Our desire is to get these block patterns into Gutenberg as soon as possible, so what we’re going to do is just create a sidebar. Almost if you’re plugin was to add a sidebar in Gutenberg, that’s where it’s going to go right now, just to get things in there, so people can start interacting with patterns, and we can start getting some feedback. But, in the whole process and scheme of things, we’re going to work it into the block library, for the inserter. 

Birgit Pauli-Haack: Yeah, I’m going to check that out, I’m really interested in that. I think we need to rework on a glossary for blocks, because I think there are a few terms…

Mark Uraine: I’m nodding my head. 

Birgit Pauli-Haack:: That are exchangeable, but target the same thing, but are actually different. Like, block pattern, and layouts, and page layouts, and all this. I found this when I was preparing for my talk. 

Mark Uraine: And templates, and [crosstalk]. How about we put all that in your hands, Birgit?

Birgit Pauli-Haack: Right, right. I was just thinking that this documentation gig is going to be a never-ending story, because the documentation team now needs to catch up on 5.4, but then there are the new icons coming for G2, everything’s going to change again. It’s going to be really interesting, for this year. 

Mark Uraine: It’s going to be a fun year. Yeah, words and terminology are the biggest challenge right now. 

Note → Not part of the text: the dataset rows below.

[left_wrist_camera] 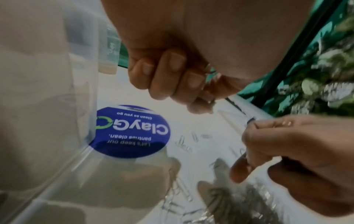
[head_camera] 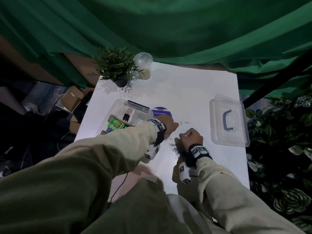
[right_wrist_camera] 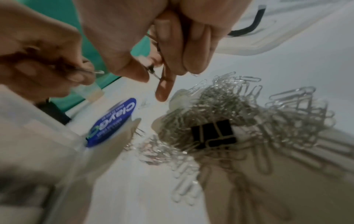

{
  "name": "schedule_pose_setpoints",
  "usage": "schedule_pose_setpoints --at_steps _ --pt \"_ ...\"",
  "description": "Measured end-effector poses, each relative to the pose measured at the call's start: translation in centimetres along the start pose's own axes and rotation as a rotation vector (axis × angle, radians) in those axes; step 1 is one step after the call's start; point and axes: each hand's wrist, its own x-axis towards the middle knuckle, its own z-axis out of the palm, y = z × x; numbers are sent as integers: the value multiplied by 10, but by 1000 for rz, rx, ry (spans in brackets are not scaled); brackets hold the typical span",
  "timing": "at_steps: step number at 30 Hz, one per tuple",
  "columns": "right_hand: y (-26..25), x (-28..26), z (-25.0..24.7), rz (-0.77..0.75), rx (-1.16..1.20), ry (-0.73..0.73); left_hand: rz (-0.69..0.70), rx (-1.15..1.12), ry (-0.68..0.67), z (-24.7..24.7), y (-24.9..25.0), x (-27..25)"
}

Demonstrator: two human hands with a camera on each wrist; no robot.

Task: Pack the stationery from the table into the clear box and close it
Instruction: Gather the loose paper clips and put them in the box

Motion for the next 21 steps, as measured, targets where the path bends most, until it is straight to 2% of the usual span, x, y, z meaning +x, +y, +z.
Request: schedule_pose_setpoints --at_steps 5,8,10,13,15,17,21 --pt "-40 -1 2 -24 104 -27 11 -132 158 -47 -29 -37" --pt "-76 -13 15 5 397 -123 -54 -184 262 -73 -73 -60" --pt "-104 -26 24 41 590 -192 -132 -128 249 -83 -103 -71" --pt "-138 -42 36 127 725 -326 -269 5 182 -80 -138 -83" --pt "-156 -52 47 173 796 -456 -307 -3 190 -72 -154 -84" --pt "-170 -61 57 216 855 -555 -277 -35 207 -66 -164 -83" --pt "-187 -71 78 265 868 -638 -224 -72 277 -62 -173 -77"
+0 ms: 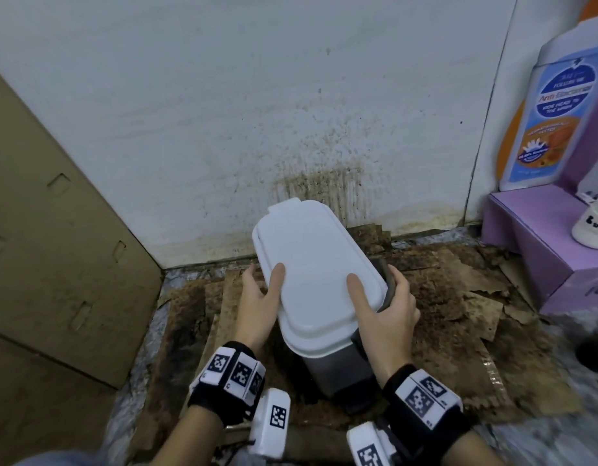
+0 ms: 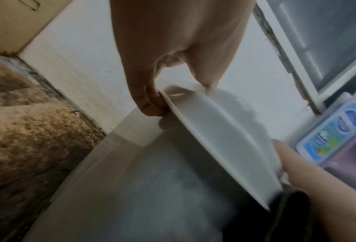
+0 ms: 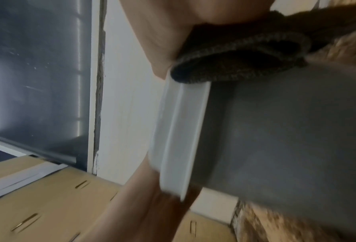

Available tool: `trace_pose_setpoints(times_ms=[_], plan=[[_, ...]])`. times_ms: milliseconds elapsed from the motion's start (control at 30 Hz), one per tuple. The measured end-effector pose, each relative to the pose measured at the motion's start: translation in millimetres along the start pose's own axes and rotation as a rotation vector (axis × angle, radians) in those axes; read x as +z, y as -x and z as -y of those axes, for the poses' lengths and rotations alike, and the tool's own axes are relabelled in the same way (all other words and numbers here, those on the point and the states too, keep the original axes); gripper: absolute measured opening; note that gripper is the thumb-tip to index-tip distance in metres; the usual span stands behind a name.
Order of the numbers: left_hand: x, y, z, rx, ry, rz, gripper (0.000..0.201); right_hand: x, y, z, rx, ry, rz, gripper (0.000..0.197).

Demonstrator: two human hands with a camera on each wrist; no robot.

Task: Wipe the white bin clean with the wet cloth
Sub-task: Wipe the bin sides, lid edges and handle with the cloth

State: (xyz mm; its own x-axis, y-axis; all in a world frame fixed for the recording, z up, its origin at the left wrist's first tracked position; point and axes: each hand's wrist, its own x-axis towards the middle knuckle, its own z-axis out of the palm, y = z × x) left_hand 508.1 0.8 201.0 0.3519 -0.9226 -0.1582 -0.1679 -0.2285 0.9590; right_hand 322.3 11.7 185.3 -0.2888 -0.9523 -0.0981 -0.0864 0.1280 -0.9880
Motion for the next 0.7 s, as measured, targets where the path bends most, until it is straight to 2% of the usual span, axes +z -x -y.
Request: trace_pose_setpoints(times_ms=[100,167,267,333,500,700], plan=[[7,12,5,0.015,-0.008,-0.006,0.078,-8,-21,1,-0.015,0.002,0.114,0.084],[9,17,6,0.042,-0.017,0.016,0.085,-15,-35,1,-0.026,-0.015,0.212,0.093],[4,18,0,0.032,-0.002,0.064,0.064,-19,-43,2,-0.021,-0.032,0.307,0.092],[0,13,-4,0.05,0.018,0.094,0.061,-15,-40,-1,-0.036,0.014,0.284,0.093],[-15,-4,-12,0.093,-0.021,0.206,0.04,-2,-15,-2,-0.077,0.081,0.162,0.076],[-19,-4,-11,0.087,-0.01,0.234,0.032,3,-21,-15,-0.063,-0.028,0.196,0.053]])
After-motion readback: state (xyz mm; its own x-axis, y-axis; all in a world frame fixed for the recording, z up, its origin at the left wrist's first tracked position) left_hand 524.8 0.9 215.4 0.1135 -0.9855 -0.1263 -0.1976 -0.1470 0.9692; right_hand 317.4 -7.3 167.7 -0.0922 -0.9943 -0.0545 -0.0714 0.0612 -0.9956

Birgit Pauli-Haack: Well, it’s something to think about. Dear listeners, thank you for staying with us until the end here. We are at the end of our show. And, as always, the show notes will be published on the GutenbergTimes.com/Podcast. If you have questions or suggestions, or news, please send them to Changelog@GutenbergTimes.com. That’s Changelog@GutenbergTimes.com. 

If you like our show, please add a review to iTunes. Even if you don’t like it, a review will help us to bubble up in all the searches. If you don’t know how to do this, you can go to GutenbergTimes.com/iTunes to see some instructions and screenshots on how to get a review into the Apple Store for our podcast. 

So, that’s it. Thanks for listening. Goodbye until the next time. 

Mark Uraine: Goodbye everybody, thank you for listening again. 

Birgit Pauli-Haack: Thank you, Mark. Bye bye.